Energieeffiziente Beleuchtung

- Leuchtstofflampe
Die Energieeffizienz der gängigen Lampentypen ist sehr unterschiedlich. Im Folgenden stellen wir Ihnen die gebräuchlichsten vor.
Glühlampen
Glühlampen verbrauchen viel Energie. Sie lassen sich aber ohne weitere Umbauten durch Kompaktleuchtstofflampen mit integriertem Vorschaltgerät („Energiesparlampen“) ersetzen. Es gibt weitere Alternativen zur herkömmlichen Glühlampe. Sie unterscheiden sich in ihrer Energieeffizienz und den möglichen Anwendungsgebieten. Der Vergleich lohnt sich.
Die Leuchtstofflampe
Leuchtstofflampen gibt es in verschiedenen Varianten. Bei der Energiesparlampe beispielsweise handelt es sich um eine kompakte, gefaltete Leuchtstofflampe. Sie wird auch in Stab- und Ringform angeboten. Neben ihrem niedrigen Verbrauch zeichnet sie sich durch eine lange Lebensdauer aus: In der Regel hält sie 10.000 Betriebsstunden und länger.
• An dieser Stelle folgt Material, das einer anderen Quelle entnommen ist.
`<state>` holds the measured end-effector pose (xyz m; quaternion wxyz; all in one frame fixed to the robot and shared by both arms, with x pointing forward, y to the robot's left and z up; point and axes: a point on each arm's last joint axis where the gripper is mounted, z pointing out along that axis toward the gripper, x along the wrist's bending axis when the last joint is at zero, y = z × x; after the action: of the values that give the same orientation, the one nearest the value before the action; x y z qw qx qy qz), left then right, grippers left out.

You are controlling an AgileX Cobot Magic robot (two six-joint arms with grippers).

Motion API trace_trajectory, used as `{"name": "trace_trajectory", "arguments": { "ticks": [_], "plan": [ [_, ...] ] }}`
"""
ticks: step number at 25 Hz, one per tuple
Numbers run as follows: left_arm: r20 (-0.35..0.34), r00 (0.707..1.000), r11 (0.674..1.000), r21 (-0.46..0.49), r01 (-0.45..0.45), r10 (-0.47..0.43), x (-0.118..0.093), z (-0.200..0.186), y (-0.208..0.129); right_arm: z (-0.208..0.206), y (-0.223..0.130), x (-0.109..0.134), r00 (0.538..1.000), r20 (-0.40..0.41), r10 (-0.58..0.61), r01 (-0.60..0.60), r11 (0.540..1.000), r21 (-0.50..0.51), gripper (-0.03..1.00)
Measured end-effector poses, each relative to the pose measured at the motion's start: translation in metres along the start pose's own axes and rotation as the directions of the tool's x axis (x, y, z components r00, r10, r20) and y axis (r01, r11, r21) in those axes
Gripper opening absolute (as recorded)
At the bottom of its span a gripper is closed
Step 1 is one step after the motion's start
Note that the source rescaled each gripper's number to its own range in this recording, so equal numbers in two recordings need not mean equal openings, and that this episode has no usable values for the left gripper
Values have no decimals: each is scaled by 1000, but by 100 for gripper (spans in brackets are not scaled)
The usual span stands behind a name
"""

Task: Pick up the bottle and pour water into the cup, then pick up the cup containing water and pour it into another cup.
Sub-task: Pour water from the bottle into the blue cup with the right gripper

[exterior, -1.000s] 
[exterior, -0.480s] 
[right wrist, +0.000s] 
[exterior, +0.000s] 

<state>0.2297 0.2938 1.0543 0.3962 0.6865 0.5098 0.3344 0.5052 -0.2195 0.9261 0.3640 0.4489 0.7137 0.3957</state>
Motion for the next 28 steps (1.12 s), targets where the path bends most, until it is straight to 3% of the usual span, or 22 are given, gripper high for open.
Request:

Vorschaltgeräte: die dunkle Seite der Beleuchtung
Vorschaltgeräte sind elektrotechnische Komponenten, die für den Betrieb von Leuchtstofflampen benötigt werden und meist im Inneren der Leuchte versteckt verbaut sind. Ältere Vorschaltgeräte sind in der Regel für etwa 20 Prozent des Stromverbrauchs des Lampensystems verantwortlich. Man erkennt sie am Flackern beim Einschalten der Lampe.
Die Unterschiede zwischen alten, ineffizienten und modernen, elektronisch betriebenen Systemen sind enorm. Neben der besseren Energieeffizienz haben elektronische Vorschaltgeräte einen weiteren Vorteil: Durch den sanfteren Start wird die Lebensdauer der Leuchtstofflampen um bis zu 60 Prozent verlängert. Optimierte Leuchten und effiziente T5-Lampen erhöhen die Energieeffizienz der Beleuchtungstechnik noch zusätzlich.
Da nur ein abgestimmtes System aus Vorschaltgerät und Lampe wirtschaftlich optimal arbeitet, wird das Vorschaltgerät in der Regel nicht einzeln, sondern am besten mit der gesamten Leuchte ausgetauscht.
LEDs – Leuchtdioden
Leuchtdioden (Light Emitting Diodes, LEDs) ersetzen wegen ihrer vielfältigen Einsatzmöglichkeiten künftig immer mehr klassische Lichtquellen. Derzeit kommen LEDs vor allem bei Spezialanwendungen zum Einsatz, etwa in Taschenlampen, in Ampelanlagen oder im Automobilbau. In vielen Kommunen kommen LEDs inzwischen als Straßenbeleuchtung zum Einsatz.
Die Halogenlampe
Halogenlampen sind keine Energiesparlampen. Sie haben aber im Vergleich zu konventionellen Glühlampen eine rund doppelt so hohe Lebensdauer – etwa 2.000 Betriebsstunden – und eine fast doppelt so hohe Lichtausbeute. Im Vergleich zur Energiesparlampe ist die Energieeffizienz der Halogenlampe allerdings etwa dreimal schlechter.
Halogenlampen werden als Niedervolt- und Netzspannungshalogenlampen angeboten. Bei der Niedervolthalogenlampe wird die 230-Volt-Netzspannung durch einen Transformator auf 12 Volt gesenkt.
Niedervolthalogenlampen: lieber mit Infrarot
Besonders energieeffizient sind Niedervolthalogenlampen mit Infrarot-Beschichtung. Handelsbezeichnungen für diese Technologie sind beispielsweise „IRC“, „infrarotbeschichtet“ oder „infrared coated“. Eine Lampe mit dieser Technik verbraucht ca. ein Drittel weniger Energie und hält länger als eine normale Niedervolthalogenlampe.
Netzspannungshalogenlampen: Es geht auch günstig
Auch für Netzspannungshalogenlampen gibt es eine stromsparende Alternative: Energiesparlampen mit Reflektor. Bei den gängigen Fassungen lassen sich die Lampen leicht ersetzen, beispielsweise eine 50-Watt-Halogenlampe durch eine 11- bis 16-Watt-Energiesparlampe. Das spart während der Lebensdauer der Lampe rund 80 Euro.